GROUP NAME: Deep Thought
GROUP MEMBERS: Vivian Qu, Neil Chatterjee, Harvest Zhang, Alan Thorne

All four group members conducted contextual interviews. All four worked on answering task analysis questions and interface design together, organizing a meeting and collaborating on a google docs.

Harvest, Alan, and Vivian drew sketches and final storyboards for the 3 defined tasks. Neil and Vivian compiled the blog post information to publish on the website.


VAHN (pronounce vain) is Microsoft Kinect project that allows on-the-fly, gesture-controlled, audio editing for musical performers and recorders. Skeleton data allows the manipulation of recording software that includes features such as overlaying audio, playback, EQ modulation, and editing. Suppose you want to know what your a cappella performance is going to sound like, or you’re creating a one man a cappella song — stand in one location, use gestures, sing, record and edit. Physically move to the next location (simulating multiple singers). Use gestures, sing, record, and edit. Move to another location, realize you don’t want a middle of a snippet, and use gestures to remove that snippet. Finish the third section, and finally overlay them together. VAHN provides a cheap solution for gesture-controlled audio recording and editing.


Our target users are amateur musicians with high level of skill and therefore need more music recording functionality, but who may not have much technical ability, and may lack familiarity with or access to complicated audio recording systems. This is a reasonable target user group because we imagine our system being a lightweight, simple tool which lowers the barrier to creating and enjoying music.

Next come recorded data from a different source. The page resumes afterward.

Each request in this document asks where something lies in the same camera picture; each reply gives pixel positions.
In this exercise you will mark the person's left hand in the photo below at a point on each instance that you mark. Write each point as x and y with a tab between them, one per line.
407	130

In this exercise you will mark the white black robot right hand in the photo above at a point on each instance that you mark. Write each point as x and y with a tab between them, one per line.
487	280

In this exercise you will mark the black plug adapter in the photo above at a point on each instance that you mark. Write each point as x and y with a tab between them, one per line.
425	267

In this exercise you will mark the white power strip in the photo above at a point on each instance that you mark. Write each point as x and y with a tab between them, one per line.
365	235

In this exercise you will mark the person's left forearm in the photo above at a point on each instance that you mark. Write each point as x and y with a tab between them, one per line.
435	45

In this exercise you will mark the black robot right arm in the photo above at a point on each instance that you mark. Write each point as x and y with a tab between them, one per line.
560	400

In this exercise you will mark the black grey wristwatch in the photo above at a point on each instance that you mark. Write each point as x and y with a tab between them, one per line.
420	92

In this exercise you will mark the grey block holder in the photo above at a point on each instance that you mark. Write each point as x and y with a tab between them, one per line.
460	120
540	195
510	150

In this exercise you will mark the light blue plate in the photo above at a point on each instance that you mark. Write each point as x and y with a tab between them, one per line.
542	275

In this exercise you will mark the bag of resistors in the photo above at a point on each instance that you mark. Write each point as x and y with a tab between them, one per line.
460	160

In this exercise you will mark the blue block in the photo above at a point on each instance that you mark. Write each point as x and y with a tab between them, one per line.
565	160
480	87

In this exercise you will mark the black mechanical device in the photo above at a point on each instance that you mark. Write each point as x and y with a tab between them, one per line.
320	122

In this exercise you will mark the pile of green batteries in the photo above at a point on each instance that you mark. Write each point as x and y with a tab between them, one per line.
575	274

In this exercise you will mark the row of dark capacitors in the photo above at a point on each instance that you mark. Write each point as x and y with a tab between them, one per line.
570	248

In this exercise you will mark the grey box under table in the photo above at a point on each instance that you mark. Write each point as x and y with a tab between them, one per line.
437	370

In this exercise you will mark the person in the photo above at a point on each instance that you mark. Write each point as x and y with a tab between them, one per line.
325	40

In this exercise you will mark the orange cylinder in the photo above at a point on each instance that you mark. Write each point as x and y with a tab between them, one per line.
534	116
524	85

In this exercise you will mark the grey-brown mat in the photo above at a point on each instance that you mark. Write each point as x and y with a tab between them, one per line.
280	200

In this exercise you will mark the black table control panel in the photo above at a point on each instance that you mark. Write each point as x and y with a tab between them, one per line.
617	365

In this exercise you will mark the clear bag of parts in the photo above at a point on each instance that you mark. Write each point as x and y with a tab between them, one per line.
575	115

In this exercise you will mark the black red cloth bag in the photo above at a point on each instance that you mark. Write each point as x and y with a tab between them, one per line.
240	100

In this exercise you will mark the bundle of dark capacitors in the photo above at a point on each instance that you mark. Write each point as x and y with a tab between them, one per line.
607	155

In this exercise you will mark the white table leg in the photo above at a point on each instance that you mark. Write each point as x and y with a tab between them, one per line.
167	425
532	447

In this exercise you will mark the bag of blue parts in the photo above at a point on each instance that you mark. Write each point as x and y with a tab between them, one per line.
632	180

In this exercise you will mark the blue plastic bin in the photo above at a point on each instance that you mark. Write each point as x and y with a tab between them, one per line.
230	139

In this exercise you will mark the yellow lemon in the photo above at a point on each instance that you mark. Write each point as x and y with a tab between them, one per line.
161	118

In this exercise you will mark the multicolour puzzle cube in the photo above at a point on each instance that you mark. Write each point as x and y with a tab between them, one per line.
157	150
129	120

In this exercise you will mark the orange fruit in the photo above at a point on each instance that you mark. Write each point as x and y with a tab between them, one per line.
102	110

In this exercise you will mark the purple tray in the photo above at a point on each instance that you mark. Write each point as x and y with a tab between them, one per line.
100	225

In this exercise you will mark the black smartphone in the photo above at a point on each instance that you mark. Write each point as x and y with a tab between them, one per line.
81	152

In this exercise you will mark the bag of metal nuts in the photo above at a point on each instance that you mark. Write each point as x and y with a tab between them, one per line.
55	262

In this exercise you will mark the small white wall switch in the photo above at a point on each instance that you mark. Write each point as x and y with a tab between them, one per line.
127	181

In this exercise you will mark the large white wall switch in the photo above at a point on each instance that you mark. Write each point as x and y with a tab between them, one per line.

Interviewees were students who are deeply involved with playing and creating music. The majority consisted of students in a cappella groups and a member of Princeton University Orchestra ( PUO). Priorities included arranging music, improving their music skills, and the ability to experiment. In terms of technical skills, one was tech-savvy singer, two non-technical singer, one non-technical instrumentalists — all agreed they wanted a simpler way to record music and disliked the complicated interfaces of usual digital audio workstations where users are often limited by the fact that they don’t even know many functionalities exist.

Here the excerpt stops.